Winners of five of their last six, the Athletics (73-53) looked to clinch a series victory Wednesday night against the powerful Yankees (83-45).
Fiers took the mound boasting a 9-0 record over his last 18 starts. Throughout those 18 starts, Fiers has allowed only 31 earned runs in 116-1/3 innings pitched (2.40 ERA).
The Yankees stacked lineup went down quietly in the top of the first inning. Fiers retired D.J. LeMahieu and Aaron Judge before allowing a walk to catcher Gary Sanchez, who was stranded at first after Gio Urshela lined out to end the inning.
After the scoreless first inning, Fiers surrendered a leadoff double to Didi Gregorius. The next batter, Gleyber Torres, was retired on a groundout, before Mike Tauchman, knocked in Gregorius and gave the Yankees a 1-0 lead in the second. Fiers escaped the second inning, but not before surrendering the game’s first run.
Khris Davis returns to form
A’s slugger Khris Davis is notorious for putting up eye-popping home run numbers year in and year out. Coming into Wednesday night, Davis has been struggling all season long. Recovering from a hand injury he sustained at the end of June, Davis had yet to return to his former self.
After the Yankees took a 1-0 lead in the second inning, Piscotty came to the plate in the bottom of the second with two outs and lined a base hit to center. Next batter up, Davis himself, launched a two-run homer (18) to right, his first home run since July 30.
Following Wednesday nights game, A’s manager Bob Melvin addressed Davis’ homer, and how important it was for the struggling slugger to get back to doing what he does best.
“He needed that. … He’s been grinding hard, he takes this seriously. He’s been so instrumental for this team, a consistent of a power hitter as we’ve ever had around here.
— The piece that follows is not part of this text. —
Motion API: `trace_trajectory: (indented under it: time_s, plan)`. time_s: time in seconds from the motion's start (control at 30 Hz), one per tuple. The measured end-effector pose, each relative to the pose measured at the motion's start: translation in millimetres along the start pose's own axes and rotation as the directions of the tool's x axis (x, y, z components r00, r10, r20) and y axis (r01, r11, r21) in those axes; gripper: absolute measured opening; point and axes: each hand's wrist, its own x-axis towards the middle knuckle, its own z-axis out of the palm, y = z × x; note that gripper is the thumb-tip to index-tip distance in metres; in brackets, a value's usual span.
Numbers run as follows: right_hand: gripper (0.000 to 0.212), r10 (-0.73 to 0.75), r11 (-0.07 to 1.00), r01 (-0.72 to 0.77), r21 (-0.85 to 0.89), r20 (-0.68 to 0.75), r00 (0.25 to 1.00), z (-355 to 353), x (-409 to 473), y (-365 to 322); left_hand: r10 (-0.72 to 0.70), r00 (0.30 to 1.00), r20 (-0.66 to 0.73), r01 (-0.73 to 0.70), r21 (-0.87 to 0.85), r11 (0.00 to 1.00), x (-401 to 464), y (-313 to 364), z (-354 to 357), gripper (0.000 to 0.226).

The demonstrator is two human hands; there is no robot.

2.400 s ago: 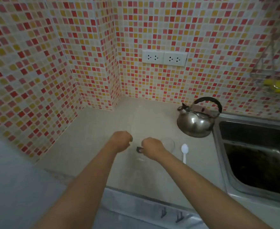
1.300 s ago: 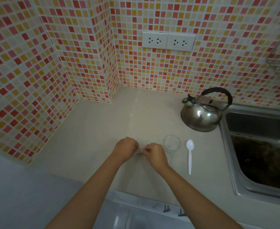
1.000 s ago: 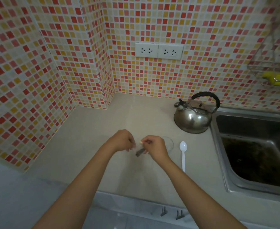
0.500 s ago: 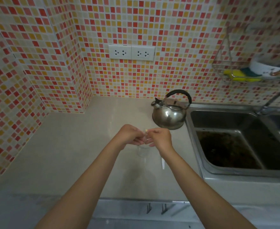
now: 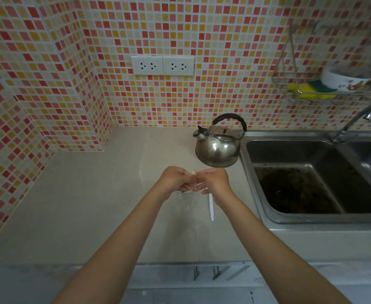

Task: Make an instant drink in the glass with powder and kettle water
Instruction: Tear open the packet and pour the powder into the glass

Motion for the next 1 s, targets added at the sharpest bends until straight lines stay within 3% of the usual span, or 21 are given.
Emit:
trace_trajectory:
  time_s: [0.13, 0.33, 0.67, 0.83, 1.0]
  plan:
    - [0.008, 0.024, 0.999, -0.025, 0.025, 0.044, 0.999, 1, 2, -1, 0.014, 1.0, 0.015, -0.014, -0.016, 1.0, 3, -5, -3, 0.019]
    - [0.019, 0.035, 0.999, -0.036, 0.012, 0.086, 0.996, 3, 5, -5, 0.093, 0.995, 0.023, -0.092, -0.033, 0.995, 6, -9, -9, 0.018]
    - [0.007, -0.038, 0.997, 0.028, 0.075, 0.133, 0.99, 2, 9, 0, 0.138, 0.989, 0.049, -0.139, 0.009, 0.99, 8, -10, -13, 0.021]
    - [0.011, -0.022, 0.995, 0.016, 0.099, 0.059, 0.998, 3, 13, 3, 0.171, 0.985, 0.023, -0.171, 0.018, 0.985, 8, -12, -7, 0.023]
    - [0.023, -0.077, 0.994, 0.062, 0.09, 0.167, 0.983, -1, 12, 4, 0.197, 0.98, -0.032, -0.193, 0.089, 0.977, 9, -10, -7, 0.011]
Three years of .247 [average] on the nose with 40-plus home runs. It’s weighing on him, it hurts. He wants to hit in the middle of the order and do what he normally does, but everybody goes through some tough times. I’m glad he hit a home run today.”
Insurance runs courtesy of the long ball
In the bottom of the third, catcher Josh Phegley led off the inning with a walk. Semien would follow with a two-run shot to left field, his 22nd home run of the season. Scoring four runs early off Happ, the A’s held a 4-1 lead heading into the fourth.
After a quiet fourth inning, the A’s kept their foot on the gas pedal in the bottom of the fifth and extended their lead even further. Jurickson Profar led off the inning with a double. Phegley reached base after getting hit by a pitch. Happ loaded the bases full of A’s after a walk to Semien, with nobody out.
Loading the bases without recording an out, Happ would exit the game in the fifth, while inheriting all three of the runners. The Yankees would turn to reliever Chad Green, in an effort to escape the bases-loaded jam.
A’s third baseman Matt Chapman popped out to record the first out of the inning. Next batter up, Matt Olson, followed with a pop out of his own. With two outs and the bases loaded, center fielder Mark Canha extended the A’s lead to 5-1 with a single past the diving Gregorius at short. Left fielder Chad Pinder would end the A’s threat with a groundout to short.
Busy sixth inning knocks Fiers out of the game
After striking out Sanchez to begin the sixth inning, Fiers would then run into trouble. Urshela followed with a single to center, followed by a Gregorius walk. A single from Torres would load the bases with one out and force A’s manager Bob Melvin to replace Fiers with lefty Jake Diekman.
Post-game, Fiers discussed his outing Wednesday night, and the trouble he ran into during the sixth inning, attributing the momentum to the bullpen.
I just wanted to keep them off the board. I was probably a little inconsistent there, trying to make some good pitches and pitch to contact more. Bob’s gotta treat this like a playoff game, we’ve got to win every game. It went south there, didn’t look as crisp as the first couple of innings. Treinen getting out of that jam was huge, that was a turning point i think.”
Tauchman, the Yankees fifth batter of the inning, scored Urshela from third on a sac fly to left, cutting the A’s lead down to 5-2. Melvin would make another call to the bullpen, bringing in righty Yusmeiro Petit. Facing Cameron Maybin, Petit would escape the sixth inning jam with a strikeout.
Home runs for everyone
After escaping the top of the sixth inning jam, the A’s would immediately get a run back on a first-pitch Piscotty home run to right. The A’s extended their lead to 6-2 on Piscotty’s 13th home run of the season.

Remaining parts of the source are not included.